God of our fathers, known of old,
  Lord of our far-flung battle line,
Beneath whose awful hand we hold
  Dominion over palm and pine —
Lord God of Hosts, be with us yet,
Lest we forget—lest we forget!

The tumult and the shouting dies;
  The Captains and the Kings depart:
Still stands Thine ancient sacrifice,
  An humble and a contrite heart.
Lord God of Hosts, be with us yet,
Lest we forget—lest we forget!

Far-called, our navies melt away;
  On dune and headland sinks the fire:
Lo, all our pomp of yesterday
  Is one with Nineveh and Tyre!
Judge of the Nations, spare us yet,
Lest we forget—lest we forget!

If, drunk with sight of power, we loose
  Wild tongues that have not Thee in awe,
Such boastings as the Gentiles use,
  Or lesser breeds without the Law—
Lord God of Hosts, be with us yet,
Lest we forget—lest we forget!

For heathen heart that puts her trust
  In reeking tube and iron shard,
All valiant dust that builds on dust,
  And, guarding, calls not Thee to guard;
For frantic boast and foolish word—
Thy Mercy on Thy People, Lord!

==Biblical references==

While not particularly religious himself, Kipling understood the value of sacred traditions and processions in English history. As a poet, he drew on the language of the Authorised Version of the Bible, familiar to most of his English-speaking readers, in order to reach a deeper level of response.
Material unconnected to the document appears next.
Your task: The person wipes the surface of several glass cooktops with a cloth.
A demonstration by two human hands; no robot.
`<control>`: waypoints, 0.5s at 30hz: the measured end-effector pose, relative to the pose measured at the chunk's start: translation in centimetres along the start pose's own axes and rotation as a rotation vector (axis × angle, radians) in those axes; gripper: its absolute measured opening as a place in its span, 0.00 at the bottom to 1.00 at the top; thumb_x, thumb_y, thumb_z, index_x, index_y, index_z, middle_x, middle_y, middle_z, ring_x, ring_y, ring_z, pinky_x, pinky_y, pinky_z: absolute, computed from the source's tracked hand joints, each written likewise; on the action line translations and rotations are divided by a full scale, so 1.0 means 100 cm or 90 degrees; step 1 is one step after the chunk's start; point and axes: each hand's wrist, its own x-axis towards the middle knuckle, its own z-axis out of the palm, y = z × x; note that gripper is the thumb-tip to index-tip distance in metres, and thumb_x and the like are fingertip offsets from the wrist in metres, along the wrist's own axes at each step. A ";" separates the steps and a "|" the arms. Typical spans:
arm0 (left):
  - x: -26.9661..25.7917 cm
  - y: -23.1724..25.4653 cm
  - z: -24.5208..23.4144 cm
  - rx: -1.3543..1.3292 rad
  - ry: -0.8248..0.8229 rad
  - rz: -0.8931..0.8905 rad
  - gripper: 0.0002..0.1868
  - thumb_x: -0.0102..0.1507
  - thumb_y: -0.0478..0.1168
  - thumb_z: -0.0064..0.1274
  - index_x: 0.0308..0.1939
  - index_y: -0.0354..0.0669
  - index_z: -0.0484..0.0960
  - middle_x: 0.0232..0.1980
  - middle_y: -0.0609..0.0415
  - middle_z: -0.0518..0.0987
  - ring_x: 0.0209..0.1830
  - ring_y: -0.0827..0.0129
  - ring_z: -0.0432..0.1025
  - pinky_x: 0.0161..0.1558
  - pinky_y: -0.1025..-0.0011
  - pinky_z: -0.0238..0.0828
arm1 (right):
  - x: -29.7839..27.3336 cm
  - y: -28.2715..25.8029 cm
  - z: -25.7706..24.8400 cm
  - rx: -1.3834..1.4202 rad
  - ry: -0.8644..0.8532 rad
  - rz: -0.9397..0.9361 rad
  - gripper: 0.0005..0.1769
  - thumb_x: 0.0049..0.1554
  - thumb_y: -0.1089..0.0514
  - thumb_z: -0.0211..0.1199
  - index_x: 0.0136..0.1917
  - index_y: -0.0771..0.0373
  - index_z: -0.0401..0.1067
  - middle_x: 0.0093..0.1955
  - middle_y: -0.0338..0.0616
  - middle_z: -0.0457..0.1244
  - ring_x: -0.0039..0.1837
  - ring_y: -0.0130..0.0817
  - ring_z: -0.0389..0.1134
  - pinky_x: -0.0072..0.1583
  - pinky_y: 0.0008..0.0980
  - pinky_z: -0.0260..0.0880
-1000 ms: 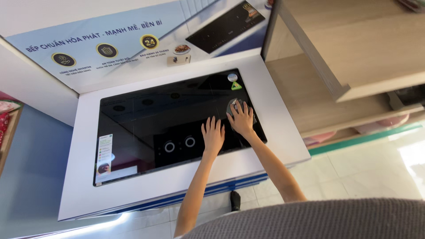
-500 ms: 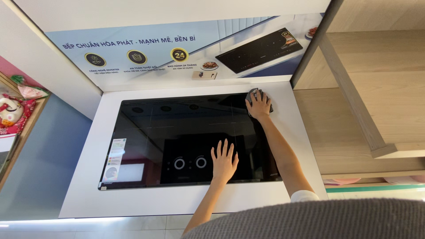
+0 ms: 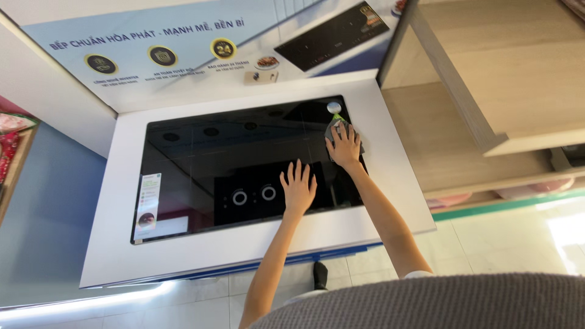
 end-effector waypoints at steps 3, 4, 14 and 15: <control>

The phrase "lest we forget" forms the refrain of "Recessional". It is taken from Deuteronomy 6,12: "Then beware lest thou forget the Lord which brought thee forth out of the land of Egypt". The reference to the "ancient sacrifice" as a "humble and a contrite heart" is taken from the Miserere (Psalm 51).

==Publication==
"Recessional" was reprinted in The Spectator on July 24, 1897. Kipling had composed "The White Man's Burden" for Victoria's jubilee, but replaced it with "Recessional". "Burden", which became better known, was published two years later, and was modified to fit the theme of American expansion after the Spanish–American War. Kipling included the poem in his 1903 collection The Five Nations.

At the close of the service to bury the Unknown Warrior in Westminster Abbey, "Recessional" was sung by the congregation as a hymn to the tune "Melita" ("Eternal Father, Strong to Save"). In Australia and New Zealand "Recessional" is sung as a hymn on Anzac Day. The Anglican Church of Canada adopted the poem as a hymn, as has the Church of Jesus Christ of Latter-day Saints in a 1985 hymnal.

Leslie Fish set the poem to music, along with several other Kipling poems, on her album "Our Fathers of Old".

T. S. Eliot included the poem in his 1941 collection A Choice of Kipling's Verse.

Pulitzer Prize-winning novelist Allen Drury titled the fifth book in his Advise and Consent series "Come Nineveh, Come Tyre," published in 1973.